Será que podemos ter agora o Mundo de férias durante dois, três ou mais meses e continuar depois tudo como se nada tivesse acontecido connosco?! Não creio… Recessão, desemprego, mais pobreza e outras situações dramáticas, vão-se repetir, como as que vimos nos últimos anos. E como vão na prática ser as ajudas?! Será que também desta vez se vão salvar os “coitadinhos” dos Bancos e deixar afundar ainda mais as pequenas empresas e as pessoas, considerando que estas foram negligentes e imprevidentes por não terem sabido prever o que se avizinhava?!

Mas como nada é só negativo, esta será uma oportunidade para pensarmos, para revermos a nossa vida, as nossas opções, as nossas posturas, a nossa contribuição social. Aproveitemos este tempo.

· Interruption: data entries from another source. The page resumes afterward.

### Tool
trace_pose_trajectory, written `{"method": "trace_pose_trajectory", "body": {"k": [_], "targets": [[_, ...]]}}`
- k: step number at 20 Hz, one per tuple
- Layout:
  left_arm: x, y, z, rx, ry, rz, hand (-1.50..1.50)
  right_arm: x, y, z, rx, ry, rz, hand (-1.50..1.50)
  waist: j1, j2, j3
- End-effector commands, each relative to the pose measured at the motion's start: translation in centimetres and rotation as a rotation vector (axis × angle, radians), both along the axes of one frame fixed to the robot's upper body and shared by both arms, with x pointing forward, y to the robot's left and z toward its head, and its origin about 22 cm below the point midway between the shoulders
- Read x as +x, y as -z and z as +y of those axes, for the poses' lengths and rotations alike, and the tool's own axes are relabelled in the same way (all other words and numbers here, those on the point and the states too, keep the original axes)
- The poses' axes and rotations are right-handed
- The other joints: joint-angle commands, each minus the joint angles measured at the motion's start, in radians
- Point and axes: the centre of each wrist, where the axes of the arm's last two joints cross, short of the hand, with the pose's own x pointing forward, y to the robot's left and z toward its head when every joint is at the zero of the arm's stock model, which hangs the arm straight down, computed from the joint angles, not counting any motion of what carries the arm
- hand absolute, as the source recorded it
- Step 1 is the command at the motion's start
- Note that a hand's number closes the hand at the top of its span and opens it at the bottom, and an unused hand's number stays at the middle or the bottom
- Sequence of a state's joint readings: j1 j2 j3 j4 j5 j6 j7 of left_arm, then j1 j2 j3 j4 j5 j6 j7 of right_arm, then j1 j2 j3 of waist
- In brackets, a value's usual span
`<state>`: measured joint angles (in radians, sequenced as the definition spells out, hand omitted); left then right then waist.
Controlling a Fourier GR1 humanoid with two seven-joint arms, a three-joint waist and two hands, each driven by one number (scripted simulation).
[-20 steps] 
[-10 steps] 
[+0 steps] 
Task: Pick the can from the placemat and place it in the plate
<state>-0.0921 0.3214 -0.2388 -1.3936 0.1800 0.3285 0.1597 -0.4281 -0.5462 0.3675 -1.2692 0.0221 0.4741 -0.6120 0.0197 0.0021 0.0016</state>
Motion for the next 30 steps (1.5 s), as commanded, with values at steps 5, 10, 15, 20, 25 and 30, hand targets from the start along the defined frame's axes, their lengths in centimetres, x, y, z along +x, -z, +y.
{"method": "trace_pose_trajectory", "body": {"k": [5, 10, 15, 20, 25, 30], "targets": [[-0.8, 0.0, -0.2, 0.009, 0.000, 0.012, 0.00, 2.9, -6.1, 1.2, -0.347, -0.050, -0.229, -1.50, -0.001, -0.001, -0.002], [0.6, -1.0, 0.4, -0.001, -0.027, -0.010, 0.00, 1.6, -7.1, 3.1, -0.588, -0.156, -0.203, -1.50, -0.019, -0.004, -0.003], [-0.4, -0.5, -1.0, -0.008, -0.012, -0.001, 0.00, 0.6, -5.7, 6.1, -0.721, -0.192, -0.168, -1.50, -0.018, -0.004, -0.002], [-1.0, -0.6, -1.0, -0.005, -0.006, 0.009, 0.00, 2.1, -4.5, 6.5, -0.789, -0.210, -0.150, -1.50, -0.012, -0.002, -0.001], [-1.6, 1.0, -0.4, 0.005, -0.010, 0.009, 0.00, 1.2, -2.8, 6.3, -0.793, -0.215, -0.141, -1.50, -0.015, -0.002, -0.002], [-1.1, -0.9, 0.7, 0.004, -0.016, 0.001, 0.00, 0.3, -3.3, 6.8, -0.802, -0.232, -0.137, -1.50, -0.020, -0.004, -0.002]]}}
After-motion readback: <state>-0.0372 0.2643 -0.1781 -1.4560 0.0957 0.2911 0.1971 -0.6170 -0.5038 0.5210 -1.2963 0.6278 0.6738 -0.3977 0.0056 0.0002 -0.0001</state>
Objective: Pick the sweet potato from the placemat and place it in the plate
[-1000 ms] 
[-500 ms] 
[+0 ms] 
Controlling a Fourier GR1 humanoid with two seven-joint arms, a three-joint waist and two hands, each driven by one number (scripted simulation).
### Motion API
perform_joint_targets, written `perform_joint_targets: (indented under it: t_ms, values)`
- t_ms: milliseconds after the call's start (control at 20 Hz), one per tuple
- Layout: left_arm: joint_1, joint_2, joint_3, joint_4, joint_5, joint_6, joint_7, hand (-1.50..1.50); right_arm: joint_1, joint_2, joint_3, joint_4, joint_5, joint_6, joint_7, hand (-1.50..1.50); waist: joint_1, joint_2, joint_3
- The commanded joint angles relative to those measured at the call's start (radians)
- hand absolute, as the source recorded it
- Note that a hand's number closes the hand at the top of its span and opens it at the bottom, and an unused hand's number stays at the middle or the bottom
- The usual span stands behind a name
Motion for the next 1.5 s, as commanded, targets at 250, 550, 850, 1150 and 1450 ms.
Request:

Tomemos consciência de que podemos viver de uma forma completamente diferente.

Porque é que Estados Unidos, Europa e quejandos se prepararam nos larguíssimos últimos anos com tropas, treinos e milionários investimentos em armamentos, para enfrentarem hipotéticas guerras sempre evitáveis e que só na cabeça de alguns alucinados poderão fazer sentido, e nunca criaram sequer qualquer tipo de plano para fazer face a pandemias como esta que de todo não se poderiam considerar improváveis?

Não descarto nem de pouco as hipóteses que por vezes se apelidam de teorias da conspiração: muitas delas fazem todo o sentido – o domínio do Mundo por certos povos ou grupos, a ânsia egoísta de acabar com os velhos cujo trabalho passado nos permite hoje viver, mas que parecem ser um fardo económico para muitos, são esquizofrénicas motivações que levam a “brincar com o fogo”, o que só pode dar mau resultado porque rapidamente o “feitiço se vira contra o feiticeiro”…

É verdade que o Universo e a Vida têm, ou pelo menos têm tido, a sua maneira de equilibrar as coisas e que não nos têm deixado ficar mal, preservando a nossa espécie. Mas até quando teremos essa proteção dos “deuses”? Temos de fazer qualquer coisa para ajudar, não será?